I shut it down every time.
Not because I was strong every second. Sometimes I was furious. Sometimes I was shaking. Sometimes I wanted to answer just to ask if he genuinely believed the problem was that I had not heard enough. But I had already lived through enough of his version of events.
Getting over it was not a straight line. Some mornings I felt almost normal. Then I would hear a certain laugh in a restaurant or smell his laundry soap on a stranger in an elevator, and my whole body would tense like it expected impact
Lauren said that was normal.
She was right.
I did not miss Marcus in the way people assumed. I missed the version of my life that had not been contaminated yet. I missed certainty. I missed feeling stupid only in harmless ways.
About four months later, I got careless.
Not emotionally.
Logistically.
I had settled into routines, the kind that make you think danger has gotten bored and moved on. Same coffee shop near work twice a week, same table if it was open, same blueberry muffin I kept pretending I would stop ordering because it tasted like sugar wearing a disguise. I had not seen Marcus in months. I had stopped imagining him around every corner.
That was my mistake.
I walked into the coffee shop on a Thursday and saw him near the window.
My first thought was not fear or anger.
It was calculation.
He had not been there before. Not once in the three months I had been coming there. That meant either this was a miserable coincidence or he had figured out my pattern.
Neither option made me feel safe.
I stopped mid-step hard enough for the woman behind me to bump my shoulder.
Marcus stood immediately. Not rushing toward me. Just enough to signal intent. He looked thinner, tired, not ruined, not broken, not dramatically transformed by guilt in some satisfying way. Just worn around the edges, which annoyingly made him look more sympathetic.

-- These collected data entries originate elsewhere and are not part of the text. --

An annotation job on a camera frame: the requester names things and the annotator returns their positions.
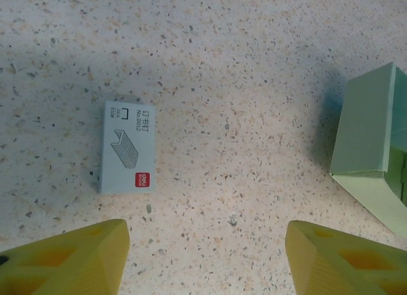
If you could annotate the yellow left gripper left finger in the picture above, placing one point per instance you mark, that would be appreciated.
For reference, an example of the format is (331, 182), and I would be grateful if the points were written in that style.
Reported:
(70, 263)

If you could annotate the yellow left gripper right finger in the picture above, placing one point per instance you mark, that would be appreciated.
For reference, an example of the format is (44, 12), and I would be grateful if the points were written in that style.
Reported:
(343, 266)

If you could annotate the small grey staple box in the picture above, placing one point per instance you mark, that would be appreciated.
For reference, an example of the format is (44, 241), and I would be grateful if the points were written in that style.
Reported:
(127, 148)

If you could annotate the light green paper box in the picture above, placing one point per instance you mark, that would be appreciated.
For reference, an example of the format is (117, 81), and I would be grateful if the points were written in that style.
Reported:
(365, 126)

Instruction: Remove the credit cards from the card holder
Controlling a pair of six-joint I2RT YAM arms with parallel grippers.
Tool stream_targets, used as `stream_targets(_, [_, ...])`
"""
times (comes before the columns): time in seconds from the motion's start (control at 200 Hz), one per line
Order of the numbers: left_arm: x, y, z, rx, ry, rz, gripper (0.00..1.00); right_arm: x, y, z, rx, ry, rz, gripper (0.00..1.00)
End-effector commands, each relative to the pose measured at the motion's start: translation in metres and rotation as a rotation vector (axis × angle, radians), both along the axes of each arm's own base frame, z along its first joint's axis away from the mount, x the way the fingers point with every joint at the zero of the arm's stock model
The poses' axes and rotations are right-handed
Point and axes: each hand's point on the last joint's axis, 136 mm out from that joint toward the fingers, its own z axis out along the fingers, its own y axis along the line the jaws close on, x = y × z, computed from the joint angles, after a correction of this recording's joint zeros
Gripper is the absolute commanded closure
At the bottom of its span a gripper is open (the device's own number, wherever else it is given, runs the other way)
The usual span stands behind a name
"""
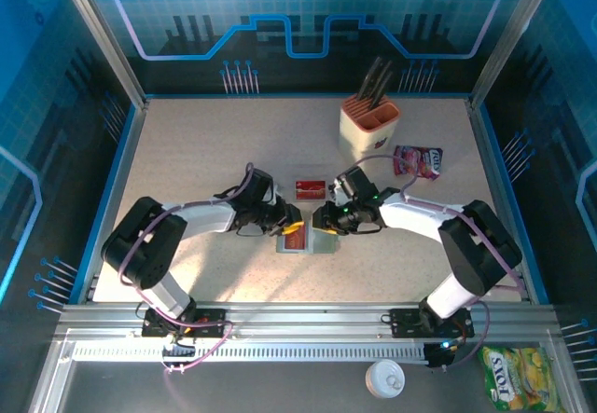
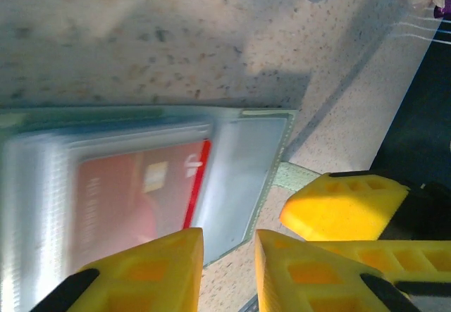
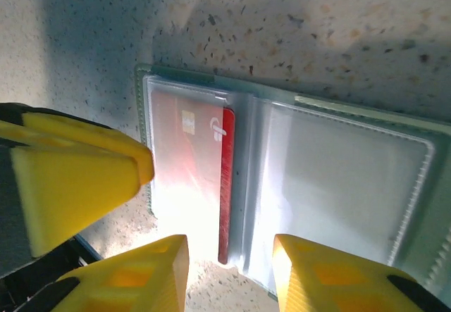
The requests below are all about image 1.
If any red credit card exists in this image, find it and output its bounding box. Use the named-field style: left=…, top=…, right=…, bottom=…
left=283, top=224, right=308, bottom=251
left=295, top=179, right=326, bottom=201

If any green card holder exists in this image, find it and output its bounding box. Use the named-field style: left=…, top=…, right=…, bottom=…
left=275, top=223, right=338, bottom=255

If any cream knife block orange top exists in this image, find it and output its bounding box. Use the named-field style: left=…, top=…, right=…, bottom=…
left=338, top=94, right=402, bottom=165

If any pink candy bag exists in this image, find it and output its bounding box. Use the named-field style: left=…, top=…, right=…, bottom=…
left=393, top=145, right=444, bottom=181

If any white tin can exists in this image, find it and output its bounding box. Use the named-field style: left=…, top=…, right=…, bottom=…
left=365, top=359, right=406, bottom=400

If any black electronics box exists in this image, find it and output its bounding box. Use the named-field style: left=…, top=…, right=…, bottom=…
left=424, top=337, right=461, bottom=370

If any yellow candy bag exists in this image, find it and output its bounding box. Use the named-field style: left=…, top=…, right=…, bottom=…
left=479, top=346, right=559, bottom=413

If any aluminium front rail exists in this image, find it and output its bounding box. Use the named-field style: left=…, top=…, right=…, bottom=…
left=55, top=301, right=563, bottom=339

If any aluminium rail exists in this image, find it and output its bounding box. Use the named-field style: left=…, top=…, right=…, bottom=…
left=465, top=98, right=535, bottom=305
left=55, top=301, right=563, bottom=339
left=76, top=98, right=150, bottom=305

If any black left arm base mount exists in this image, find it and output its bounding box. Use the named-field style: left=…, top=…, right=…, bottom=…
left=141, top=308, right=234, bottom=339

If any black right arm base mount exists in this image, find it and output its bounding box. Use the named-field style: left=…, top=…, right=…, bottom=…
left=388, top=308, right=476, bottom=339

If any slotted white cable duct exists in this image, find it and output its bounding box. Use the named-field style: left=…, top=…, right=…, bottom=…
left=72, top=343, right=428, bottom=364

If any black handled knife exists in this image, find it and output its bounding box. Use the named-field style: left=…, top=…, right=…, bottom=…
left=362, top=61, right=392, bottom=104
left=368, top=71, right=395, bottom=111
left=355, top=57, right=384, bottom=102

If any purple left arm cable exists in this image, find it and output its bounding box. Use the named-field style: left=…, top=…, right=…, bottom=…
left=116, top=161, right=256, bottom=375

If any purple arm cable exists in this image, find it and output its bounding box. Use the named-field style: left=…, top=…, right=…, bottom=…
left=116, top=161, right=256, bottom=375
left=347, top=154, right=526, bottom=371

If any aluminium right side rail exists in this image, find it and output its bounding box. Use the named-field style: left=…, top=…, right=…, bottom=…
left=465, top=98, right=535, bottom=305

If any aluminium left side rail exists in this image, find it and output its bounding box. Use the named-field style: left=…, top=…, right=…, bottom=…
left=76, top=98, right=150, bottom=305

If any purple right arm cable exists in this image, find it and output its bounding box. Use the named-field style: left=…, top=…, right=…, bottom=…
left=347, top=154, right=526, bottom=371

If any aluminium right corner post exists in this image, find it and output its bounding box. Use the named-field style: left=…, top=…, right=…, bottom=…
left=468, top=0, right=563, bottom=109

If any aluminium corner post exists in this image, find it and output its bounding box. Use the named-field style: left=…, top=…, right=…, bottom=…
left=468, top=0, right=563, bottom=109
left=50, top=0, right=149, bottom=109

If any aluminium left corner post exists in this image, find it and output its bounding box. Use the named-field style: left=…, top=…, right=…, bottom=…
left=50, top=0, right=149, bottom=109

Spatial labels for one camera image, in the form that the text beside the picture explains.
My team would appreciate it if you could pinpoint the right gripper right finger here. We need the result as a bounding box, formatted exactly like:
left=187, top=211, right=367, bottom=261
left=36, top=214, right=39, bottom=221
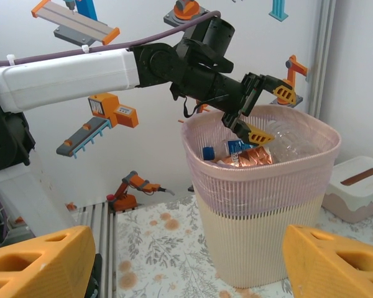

Men have an unfair relationship with damage. They get one good week of bad sleep, and suddenly they look like poems to people who should know better.
“I’m not here to cause a scene,” he said.
I laughed once.
“That’s generous.”
He asked if we could sit for five minutes.
I should have walked out. I know that. But part of me wanted to hear what kind of nonsense could survive four months in his head and still come out dressed as explanation. Also, if I am being honest, there was ego in it. Curiosity. The almost anthropological urge to study the creature that thought I might still be available for conversation after everything.